A: For knowing who has access of PII, all the way to the end. For security risk, there’s some reasonable depth but at some point it stops being signal and starts being noise. How much risk do you have from a marginal vendor vs AWS or GCP? How much risk do you reduce by going deep on those linkages? I don’t know.
Q: We are wanting to do business with a vendor and they have the SOC in process. What’s the compensatory doc can we ask for?
A SOC 2 Type 1 report, if available. A previously completed security questionnaire, if they have one available. If they can’t produce anything, you may just have to accept they are going to be inherently high risk, and adjust based on your use case for that vendor. Make the vendor agree in a contract to a date for having an audit completed. Ask the vendor for proof of a signed engagement letter with a CPA firm who is going to complete the audit.
Q: Are Bridge letters applicable to SOC 2 reports?

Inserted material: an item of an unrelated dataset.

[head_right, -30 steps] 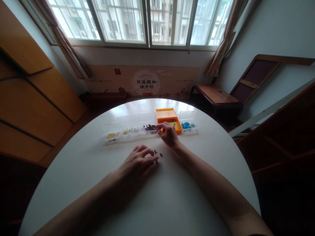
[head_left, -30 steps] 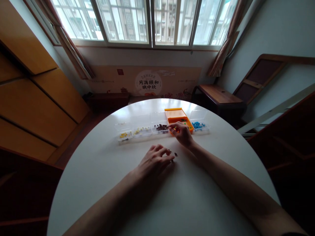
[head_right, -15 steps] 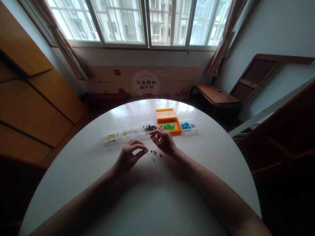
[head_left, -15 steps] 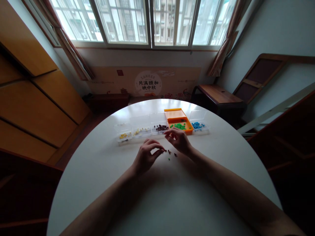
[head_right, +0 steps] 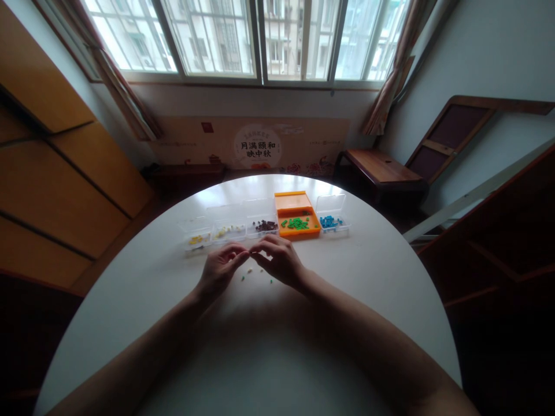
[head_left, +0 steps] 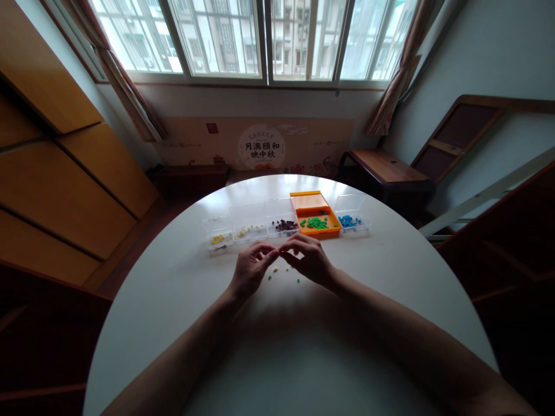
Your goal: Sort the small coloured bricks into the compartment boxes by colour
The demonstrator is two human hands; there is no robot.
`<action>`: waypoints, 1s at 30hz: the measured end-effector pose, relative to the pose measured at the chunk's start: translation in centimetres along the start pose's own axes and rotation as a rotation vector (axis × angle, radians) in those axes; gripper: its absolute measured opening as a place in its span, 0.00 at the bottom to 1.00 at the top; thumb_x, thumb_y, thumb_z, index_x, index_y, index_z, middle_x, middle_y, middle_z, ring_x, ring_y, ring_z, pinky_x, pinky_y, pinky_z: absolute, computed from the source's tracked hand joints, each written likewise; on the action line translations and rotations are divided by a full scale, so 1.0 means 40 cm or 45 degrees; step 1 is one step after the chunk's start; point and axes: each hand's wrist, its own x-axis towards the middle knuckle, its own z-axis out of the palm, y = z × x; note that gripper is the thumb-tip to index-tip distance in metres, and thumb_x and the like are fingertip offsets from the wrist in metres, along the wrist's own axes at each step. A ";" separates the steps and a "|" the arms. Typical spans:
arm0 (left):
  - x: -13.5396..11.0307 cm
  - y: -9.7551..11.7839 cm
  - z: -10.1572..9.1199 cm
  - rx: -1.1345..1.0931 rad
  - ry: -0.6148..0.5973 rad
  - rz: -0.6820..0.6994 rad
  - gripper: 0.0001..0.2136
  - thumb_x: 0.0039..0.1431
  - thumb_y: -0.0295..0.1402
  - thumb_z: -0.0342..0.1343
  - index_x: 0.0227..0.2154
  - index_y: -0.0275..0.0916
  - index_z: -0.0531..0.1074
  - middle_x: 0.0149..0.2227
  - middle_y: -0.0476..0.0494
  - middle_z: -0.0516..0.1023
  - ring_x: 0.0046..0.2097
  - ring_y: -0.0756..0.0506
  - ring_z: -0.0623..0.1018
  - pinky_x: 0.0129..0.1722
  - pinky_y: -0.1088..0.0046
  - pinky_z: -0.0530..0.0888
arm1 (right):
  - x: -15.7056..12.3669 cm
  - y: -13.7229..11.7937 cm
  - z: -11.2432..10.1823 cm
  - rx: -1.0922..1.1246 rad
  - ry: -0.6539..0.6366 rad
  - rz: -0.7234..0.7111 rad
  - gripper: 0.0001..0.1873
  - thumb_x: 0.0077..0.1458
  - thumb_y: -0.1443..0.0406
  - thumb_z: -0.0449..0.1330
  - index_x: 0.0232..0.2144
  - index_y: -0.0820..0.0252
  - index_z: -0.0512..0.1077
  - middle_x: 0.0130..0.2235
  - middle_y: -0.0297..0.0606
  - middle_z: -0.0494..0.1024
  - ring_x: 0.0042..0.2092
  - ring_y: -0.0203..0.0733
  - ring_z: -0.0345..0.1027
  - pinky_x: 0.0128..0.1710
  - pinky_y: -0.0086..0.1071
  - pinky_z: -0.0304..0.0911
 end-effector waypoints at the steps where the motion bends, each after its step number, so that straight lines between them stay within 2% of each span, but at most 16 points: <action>1: -0.001 0.001 -0.001 0.004 0.007 -0.005 0.14 0.50 0.44 0.62 0.26 0.36 0.76 0.28 0.46 0.74 0.27 0.51 0.68 0.28 0.76 0.65 | -0.001 0.001 0.002 -0.005 -0.005 -0.001 0.07 0.58 0.64 0.58 0.31 0.58 0.75 0.30 0.36 0.74 0.28 0.33 0.65 0.29 0.28 0.64; 7: -0.001 -0.008 -0.007 -0.003 0.094 -0.025 0.13 0.51 0.43 0.60 0.24 0.36 0.73 0.25 0.49 0.72 0.25 0.52 0.66 0.26 0.77 0.63 | 0.020 0.030 -0.003 -0.082 0.046 0.053 0.06 0.58 0.64 0.59 0.31 0.59 0.75 0.31 0.36 0.75 0.29 0.34 0.66 0.31 0.28 0.64; 14: -0.006 -0.012 -0.018 0.060 0.102 0.023 0.14 0.52 0.44 0.59 0.24 0.37 0.74 0.26 0.48 0.72 0.26 0.51 0.65 0.26 0.76 0.64 | 0.107 0.098 -0.019 -0.223 0.253 0.311 0.06 0.55 0.64 0.60 0.30 0.60 0.77 0.30 0.36 0.77 0.27 0.35 0.67 0.31 0.29 0.63; 17: -0.007 -0.011 -0.022 0.060 0.111 0.021 0.14 0.52 0.44 0.59 0.24 0.37 0.74 0.26 0.48 0.72 0.26 0.51 0.66 0.27 0.76 0.64 | 0.133 0.125 -0.020 -0.227 0.248 0.395 0.08 0.55 0.63 0.60 0.33 0.60 0.78 0.33 0.38 0.79 0.31 0.38 0.70 0.34 0.31 0.65; 23: -0.005 -0.009 -0.025 0.031 0.177 -0.045 0.11 0.51 0.41 0.59 0.28 0.36 0.74 0.27 0.48 0.75 0.27 0.51 0.69 0.28 0.75 0.65 | 0.109 0.147 -0.021 -0.117 0.277 0.542 0.10 0.56 0.62 0.58 0.34 0.62 0.78 0.33 0.40 0.80 0.30 0.39 0.71 0.31 0.31 0.66; 26: -0.003 -0.018 -0.024 0.088 0.175 -0.051 0.10 0.51 0.39 0.58 0.30 0.37 0.75 0.29 0.47 0.77 0.29 0.49 0.71 0.29 0.74 0.65 | 0.072 0.137 -0.036 -0.101 0.176 0.519 0.09 0.54 0.63 0.60 0.34 0.62 0.78 0.32 0.39 0.79 0.27 0.35 0.67 0.28 0.30 0.64; 30: -0.005 -0.034 -0.029 0.351 0.092 0.105 0.06 0.52 0.32 0.55 0.30 0.39 0.75 0.31 0.46 0.76 0.36 0.45 0.73 0.36 0.69 0.68 | 0.026 0.109 -0.072 -0.113 -0.161 0.372 0.06 0.53 0.66 0.61 0.33 0.61 0.78 0.30 0.36 0.75 0.26 0.32 0.63 0.28 0.28 0.61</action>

I thought a Bridge letter was only applicable to a SOC 1?
A: Yes, we commonly see bridge letters for SOC 2 Type 2 reports when a customer wants assurance today that the information security program is still operating with no material changes or incidents, since the last report period. So if the last report was issued in January and it’s August now, a customer may ask for a bridge letter to ensure things are materially unchanged since then.
Q: Have you encountered a vendor with a “passable” SOC 2 report but it was identified as an untrustworthy representation?
A: It’s not an industry secret that quality varies across SOC 2 reports, control descriptions, test descriptions, and what an auditor will accept without an exception or a qualified opinion. This again relates to the SSAE22 changes. If the vendor is not being clear or you can’t tell if the auditor’s test has integrity, that often needs to be followed up on.
Q: Do you see more companies doing a SOC2+ where the + adds another framework like HITRUST.
A: We have seen a small percentage of reports include these. Ultimately it makes the report very unwieldy to read. Some reports will use Section V (Additional Information from Management) to provide an un-audited mapping between the SOC 2 controls that are in place and the ISO 27001 Annex A controls to demonstrate mature coverage of a control baseline.